TL;DR: of the TL;DR: Reddit didn't revert changes. Mods were kicked out. Dumbarses in their place.
This is a cool article and all but there is no reason, to me, to believe in a mechanism that would make those new mods somehow worse on average than the old mods. Mods order was just seniority mixed with interpersonal drama with whoever was there before them, up to the guy who happened to be there in 2009.
Moderation was a sad fiefdom that was never good, these few in the article maybe just happened to have been good ones
Mod order is still just seniority mixed with interpersonal drama, in a fiefdom structure. That doesn't change, even if the "senior" in question was recruited 5min ago.
What does change however is: emotional attachment to the platform, the subreddit, and the topic; personal and inherited (from older mods) experience; willingness to moderate a small community and make it grow.
It's also worth noting that a lot of those powermods who are eager to create interpersonal drama and abuse seniority are still there. The APIcalypse only gave them more room for expansion. Cue to Bardfinn defending Spez and trying to gaslight users with "ackshyually, spez defeated a fusker scheme".
The dangers of food canning were explained to me clearly, succinctly, and with cited sources by Brad Barclay and someone going by Dromio05 on Reddit (who asked to withhold their real name for privacy reasons).
He noted various canning misconceptions, from thinking the contents of a concave lid are safe to eat to believing you don't need to apply heat to food in jars.
For example, Barclay pointed to one mod recommending "citizen science," saying they would use a temperature data logger to "begin conducting experiments to determine what new canning products are safe."
It includes already-canned tomatoes, which experts like the National Center for Home Food Preservation (NCHFP) recommend against, as there's no safe tested process for this.

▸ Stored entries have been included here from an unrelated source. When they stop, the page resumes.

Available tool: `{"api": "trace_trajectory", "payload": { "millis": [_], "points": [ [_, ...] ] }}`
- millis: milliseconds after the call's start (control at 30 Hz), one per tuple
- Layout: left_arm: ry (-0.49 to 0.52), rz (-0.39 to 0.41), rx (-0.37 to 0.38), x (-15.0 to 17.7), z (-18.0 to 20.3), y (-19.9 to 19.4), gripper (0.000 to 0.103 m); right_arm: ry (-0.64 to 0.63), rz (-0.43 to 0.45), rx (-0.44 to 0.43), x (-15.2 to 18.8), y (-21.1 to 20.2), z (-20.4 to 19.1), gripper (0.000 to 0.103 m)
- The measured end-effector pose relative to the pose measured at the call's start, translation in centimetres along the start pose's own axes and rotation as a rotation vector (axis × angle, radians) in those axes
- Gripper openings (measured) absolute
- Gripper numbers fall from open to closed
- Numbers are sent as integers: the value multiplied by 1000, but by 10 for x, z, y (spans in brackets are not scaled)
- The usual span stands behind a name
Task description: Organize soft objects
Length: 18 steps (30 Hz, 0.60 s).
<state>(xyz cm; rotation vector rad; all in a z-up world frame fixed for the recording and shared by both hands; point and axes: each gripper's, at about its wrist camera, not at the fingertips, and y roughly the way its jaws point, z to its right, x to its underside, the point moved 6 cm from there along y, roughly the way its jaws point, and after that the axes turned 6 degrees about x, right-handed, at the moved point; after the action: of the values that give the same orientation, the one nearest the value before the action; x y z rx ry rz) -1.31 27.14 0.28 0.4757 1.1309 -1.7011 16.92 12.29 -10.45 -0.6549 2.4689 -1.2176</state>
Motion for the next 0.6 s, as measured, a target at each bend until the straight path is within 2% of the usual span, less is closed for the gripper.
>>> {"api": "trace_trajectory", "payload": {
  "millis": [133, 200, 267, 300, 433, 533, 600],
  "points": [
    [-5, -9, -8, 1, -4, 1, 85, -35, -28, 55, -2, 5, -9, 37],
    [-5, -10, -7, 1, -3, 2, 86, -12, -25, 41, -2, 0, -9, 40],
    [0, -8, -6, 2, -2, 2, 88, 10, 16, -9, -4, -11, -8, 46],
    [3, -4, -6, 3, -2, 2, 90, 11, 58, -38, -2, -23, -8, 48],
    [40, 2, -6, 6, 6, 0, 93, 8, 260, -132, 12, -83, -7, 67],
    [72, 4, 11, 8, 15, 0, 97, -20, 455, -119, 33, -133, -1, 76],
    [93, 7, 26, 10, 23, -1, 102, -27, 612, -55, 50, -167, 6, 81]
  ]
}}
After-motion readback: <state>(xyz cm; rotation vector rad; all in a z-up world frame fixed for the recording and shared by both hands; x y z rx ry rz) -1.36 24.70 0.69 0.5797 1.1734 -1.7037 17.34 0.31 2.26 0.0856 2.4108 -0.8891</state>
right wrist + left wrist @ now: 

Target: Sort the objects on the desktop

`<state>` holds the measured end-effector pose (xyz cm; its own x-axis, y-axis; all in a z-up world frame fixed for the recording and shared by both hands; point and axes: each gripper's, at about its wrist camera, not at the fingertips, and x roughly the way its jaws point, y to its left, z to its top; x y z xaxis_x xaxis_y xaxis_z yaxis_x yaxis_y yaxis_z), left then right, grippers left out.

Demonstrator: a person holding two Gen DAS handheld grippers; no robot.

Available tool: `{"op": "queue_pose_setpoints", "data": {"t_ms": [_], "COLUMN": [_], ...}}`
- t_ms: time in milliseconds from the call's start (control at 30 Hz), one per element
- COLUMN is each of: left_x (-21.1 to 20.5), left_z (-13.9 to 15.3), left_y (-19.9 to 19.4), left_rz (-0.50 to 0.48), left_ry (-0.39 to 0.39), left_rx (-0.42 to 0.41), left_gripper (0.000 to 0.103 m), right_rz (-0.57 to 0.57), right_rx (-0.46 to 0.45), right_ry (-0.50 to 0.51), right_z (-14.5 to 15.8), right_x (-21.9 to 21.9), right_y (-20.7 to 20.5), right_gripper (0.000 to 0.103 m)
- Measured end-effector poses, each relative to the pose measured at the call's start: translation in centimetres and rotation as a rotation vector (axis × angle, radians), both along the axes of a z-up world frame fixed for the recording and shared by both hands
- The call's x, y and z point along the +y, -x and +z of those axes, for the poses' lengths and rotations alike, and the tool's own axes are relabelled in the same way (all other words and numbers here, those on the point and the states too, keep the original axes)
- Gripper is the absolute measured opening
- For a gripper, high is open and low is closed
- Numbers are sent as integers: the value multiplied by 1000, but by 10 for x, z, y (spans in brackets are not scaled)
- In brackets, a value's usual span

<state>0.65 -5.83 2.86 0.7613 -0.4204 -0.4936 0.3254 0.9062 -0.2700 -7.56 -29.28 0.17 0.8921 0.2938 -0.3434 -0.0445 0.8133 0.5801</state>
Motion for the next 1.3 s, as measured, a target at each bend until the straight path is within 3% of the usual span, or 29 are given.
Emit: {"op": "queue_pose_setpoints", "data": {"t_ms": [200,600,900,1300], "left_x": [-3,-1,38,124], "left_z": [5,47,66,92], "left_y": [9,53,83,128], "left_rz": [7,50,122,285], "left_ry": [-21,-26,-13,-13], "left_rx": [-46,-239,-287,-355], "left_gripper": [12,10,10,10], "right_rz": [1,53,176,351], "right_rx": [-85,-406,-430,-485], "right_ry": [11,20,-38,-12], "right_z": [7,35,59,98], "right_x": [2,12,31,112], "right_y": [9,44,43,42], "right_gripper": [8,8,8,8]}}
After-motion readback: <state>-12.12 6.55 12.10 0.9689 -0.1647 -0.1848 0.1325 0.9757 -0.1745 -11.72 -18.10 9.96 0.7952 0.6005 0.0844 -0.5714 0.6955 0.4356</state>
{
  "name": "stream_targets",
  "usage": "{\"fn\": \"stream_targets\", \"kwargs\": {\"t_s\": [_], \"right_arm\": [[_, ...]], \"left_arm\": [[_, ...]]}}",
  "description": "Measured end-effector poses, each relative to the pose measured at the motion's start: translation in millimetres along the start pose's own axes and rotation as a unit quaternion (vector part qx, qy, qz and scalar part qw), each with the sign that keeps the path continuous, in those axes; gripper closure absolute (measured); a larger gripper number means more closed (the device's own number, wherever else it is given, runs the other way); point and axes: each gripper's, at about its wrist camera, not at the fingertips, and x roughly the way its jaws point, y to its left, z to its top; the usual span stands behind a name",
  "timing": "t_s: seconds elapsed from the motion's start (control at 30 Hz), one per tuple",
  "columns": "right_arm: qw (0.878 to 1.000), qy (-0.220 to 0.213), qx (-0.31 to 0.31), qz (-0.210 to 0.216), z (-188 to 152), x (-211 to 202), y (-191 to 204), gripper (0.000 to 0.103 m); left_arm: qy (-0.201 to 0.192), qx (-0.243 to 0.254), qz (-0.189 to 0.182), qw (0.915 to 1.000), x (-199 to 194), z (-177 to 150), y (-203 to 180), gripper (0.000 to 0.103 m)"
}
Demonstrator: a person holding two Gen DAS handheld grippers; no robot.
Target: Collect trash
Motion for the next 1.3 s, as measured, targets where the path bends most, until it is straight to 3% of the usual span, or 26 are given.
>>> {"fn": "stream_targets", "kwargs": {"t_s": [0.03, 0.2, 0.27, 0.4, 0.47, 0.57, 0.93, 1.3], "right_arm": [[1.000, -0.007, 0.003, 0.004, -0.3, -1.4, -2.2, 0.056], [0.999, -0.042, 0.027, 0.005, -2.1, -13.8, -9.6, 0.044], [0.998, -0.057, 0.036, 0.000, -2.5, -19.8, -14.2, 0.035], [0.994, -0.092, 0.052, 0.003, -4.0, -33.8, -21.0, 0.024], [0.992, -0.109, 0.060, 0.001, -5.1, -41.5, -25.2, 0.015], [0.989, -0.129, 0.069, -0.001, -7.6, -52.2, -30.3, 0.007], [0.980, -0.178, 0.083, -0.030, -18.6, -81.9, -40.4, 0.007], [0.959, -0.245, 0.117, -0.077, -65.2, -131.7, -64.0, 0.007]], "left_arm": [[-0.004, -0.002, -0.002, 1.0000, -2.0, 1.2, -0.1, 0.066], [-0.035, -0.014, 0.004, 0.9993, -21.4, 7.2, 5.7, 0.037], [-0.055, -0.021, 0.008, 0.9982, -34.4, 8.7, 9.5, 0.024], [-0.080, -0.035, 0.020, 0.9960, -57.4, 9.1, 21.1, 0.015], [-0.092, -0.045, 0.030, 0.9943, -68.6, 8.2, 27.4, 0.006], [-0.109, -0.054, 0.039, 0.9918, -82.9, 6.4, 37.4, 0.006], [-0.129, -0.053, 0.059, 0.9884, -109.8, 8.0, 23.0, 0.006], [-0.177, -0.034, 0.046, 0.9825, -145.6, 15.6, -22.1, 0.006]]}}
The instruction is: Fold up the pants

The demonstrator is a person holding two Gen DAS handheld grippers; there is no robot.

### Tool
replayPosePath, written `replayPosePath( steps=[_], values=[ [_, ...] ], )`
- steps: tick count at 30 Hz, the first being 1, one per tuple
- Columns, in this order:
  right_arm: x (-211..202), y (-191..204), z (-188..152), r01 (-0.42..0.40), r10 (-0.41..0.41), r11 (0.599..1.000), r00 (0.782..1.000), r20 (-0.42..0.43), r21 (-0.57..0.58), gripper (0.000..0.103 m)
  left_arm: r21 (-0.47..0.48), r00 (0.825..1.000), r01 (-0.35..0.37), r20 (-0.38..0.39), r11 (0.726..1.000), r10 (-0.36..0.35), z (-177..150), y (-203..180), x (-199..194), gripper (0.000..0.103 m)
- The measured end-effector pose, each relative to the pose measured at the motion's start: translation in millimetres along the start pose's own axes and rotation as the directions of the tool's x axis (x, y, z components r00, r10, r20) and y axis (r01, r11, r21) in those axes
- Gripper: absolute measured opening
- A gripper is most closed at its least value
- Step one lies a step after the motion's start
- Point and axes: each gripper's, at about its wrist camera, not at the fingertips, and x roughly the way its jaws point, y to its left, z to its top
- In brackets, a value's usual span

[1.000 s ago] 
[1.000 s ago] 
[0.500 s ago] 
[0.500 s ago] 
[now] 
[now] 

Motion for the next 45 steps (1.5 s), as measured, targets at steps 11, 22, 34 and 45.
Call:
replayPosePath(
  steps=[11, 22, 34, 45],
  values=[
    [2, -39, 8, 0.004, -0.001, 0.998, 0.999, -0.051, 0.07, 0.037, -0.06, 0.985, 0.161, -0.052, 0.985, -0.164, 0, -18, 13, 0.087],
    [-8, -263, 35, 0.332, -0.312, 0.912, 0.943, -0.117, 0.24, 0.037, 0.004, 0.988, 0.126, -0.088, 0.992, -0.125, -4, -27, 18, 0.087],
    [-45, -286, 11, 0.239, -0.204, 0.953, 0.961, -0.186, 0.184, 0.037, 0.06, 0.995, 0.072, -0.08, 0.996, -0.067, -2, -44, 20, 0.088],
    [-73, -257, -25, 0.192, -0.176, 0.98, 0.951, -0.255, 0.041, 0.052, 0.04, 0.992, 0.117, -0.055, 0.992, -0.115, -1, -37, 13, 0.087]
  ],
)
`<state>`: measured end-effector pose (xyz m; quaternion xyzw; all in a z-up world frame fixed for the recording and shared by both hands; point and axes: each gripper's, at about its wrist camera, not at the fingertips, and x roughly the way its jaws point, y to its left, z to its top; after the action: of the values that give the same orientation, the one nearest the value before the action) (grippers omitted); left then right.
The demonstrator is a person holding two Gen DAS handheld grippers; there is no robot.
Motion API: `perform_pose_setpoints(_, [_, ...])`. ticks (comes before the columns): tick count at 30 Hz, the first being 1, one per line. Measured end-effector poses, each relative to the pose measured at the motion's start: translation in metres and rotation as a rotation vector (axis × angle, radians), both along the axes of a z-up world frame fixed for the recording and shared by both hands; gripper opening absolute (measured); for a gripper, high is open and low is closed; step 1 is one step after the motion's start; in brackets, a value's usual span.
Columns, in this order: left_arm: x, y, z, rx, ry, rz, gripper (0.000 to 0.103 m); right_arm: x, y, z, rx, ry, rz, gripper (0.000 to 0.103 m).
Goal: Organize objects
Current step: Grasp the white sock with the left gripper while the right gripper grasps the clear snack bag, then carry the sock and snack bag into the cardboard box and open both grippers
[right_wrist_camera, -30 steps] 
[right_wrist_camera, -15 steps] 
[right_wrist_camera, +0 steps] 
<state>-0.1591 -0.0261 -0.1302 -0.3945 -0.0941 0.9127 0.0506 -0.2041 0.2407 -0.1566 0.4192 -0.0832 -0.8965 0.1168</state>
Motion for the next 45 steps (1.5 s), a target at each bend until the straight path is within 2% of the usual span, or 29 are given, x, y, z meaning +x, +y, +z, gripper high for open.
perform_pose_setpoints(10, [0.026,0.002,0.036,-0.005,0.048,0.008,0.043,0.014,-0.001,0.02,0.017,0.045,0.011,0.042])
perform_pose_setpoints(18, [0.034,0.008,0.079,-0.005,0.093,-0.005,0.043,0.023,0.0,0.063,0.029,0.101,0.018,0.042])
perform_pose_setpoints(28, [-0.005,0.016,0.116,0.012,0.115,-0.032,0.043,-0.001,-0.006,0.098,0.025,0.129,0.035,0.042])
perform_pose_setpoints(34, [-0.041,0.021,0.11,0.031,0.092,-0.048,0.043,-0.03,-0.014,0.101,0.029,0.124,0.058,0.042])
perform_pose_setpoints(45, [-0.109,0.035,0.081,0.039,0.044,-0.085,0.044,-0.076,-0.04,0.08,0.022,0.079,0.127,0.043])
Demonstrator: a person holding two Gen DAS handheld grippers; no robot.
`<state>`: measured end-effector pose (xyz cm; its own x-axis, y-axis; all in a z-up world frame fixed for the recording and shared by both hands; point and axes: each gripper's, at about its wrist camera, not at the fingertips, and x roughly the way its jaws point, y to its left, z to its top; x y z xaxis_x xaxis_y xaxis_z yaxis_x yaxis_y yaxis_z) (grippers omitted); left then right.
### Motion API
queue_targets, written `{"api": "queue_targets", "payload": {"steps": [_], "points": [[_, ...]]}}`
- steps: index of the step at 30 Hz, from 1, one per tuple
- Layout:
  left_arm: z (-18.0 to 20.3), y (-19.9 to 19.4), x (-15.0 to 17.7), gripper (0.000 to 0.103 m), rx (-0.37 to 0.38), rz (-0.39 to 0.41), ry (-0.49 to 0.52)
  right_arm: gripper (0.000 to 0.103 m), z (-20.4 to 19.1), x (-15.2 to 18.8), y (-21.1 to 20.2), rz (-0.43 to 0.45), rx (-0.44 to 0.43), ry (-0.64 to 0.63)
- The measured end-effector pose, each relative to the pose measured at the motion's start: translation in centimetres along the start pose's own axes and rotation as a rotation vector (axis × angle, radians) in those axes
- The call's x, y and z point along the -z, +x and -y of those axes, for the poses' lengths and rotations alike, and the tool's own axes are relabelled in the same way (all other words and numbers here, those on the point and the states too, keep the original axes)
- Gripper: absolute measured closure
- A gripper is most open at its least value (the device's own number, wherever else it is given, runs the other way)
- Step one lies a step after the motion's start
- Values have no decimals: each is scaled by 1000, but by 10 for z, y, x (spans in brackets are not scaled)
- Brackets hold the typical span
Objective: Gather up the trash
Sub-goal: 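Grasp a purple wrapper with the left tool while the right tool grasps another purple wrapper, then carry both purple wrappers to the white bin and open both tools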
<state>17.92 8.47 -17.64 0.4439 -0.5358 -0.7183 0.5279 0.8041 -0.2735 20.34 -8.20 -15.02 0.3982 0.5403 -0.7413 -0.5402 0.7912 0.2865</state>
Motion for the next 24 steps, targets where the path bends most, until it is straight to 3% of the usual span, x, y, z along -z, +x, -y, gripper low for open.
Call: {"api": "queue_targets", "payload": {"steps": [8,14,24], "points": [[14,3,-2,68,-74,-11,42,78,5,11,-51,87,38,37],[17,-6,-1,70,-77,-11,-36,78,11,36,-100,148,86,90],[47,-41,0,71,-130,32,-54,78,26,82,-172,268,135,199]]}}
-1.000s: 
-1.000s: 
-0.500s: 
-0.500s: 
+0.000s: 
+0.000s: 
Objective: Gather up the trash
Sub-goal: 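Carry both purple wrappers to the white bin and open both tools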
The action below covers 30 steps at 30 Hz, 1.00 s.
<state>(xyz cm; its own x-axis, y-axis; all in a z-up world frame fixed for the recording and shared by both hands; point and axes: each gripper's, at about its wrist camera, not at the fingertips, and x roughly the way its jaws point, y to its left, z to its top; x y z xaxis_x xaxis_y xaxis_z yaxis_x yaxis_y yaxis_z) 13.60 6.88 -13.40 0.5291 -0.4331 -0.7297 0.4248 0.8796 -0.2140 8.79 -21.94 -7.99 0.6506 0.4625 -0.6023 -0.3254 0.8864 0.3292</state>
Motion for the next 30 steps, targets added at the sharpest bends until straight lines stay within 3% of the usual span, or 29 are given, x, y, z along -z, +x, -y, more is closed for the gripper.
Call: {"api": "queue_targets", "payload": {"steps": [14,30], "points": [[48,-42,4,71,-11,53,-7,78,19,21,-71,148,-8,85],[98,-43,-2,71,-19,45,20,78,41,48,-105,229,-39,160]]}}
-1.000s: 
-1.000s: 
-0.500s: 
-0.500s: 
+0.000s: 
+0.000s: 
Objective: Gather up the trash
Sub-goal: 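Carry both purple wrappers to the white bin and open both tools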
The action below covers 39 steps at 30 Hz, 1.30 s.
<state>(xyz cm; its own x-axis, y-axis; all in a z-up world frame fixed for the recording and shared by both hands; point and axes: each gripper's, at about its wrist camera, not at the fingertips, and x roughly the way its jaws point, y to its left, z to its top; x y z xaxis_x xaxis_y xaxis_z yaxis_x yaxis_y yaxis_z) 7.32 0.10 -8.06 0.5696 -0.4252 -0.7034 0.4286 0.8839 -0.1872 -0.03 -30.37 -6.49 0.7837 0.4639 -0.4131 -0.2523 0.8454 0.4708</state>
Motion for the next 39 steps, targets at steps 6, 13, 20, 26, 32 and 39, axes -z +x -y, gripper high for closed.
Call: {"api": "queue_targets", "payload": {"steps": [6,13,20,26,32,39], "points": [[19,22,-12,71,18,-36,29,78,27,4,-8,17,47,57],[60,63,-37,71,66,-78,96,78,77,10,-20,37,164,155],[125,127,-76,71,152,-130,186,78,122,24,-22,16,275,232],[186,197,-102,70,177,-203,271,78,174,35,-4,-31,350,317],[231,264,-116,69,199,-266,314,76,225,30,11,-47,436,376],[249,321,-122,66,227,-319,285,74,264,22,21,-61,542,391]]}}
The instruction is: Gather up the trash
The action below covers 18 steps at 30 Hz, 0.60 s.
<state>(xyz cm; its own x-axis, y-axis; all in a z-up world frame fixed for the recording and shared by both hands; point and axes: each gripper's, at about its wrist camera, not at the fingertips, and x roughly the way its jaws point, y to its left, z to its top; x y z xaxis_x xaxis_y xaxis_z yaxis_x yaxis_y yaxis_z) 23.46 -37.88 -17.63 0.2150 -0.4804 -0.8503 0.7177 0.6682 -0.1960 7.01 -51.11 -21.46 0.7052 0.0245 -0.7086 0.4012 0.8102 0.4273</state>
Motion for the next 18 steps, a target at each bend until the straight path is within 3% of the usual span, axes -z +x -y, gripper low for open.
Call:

What's critical for Reddit's content quality is not that moderators adopt identical philosophies but that they are equipped to facilitate healthy and safe discussions and debates that benefit the community.
But the hastiness with which these specific replacement mods were ushered in, and the disposal of respected, long-time moderators, raises questions about whether Reddit prioritized reopening subreddits to get things back to normal instead of finding the best people for the volunteer jobs.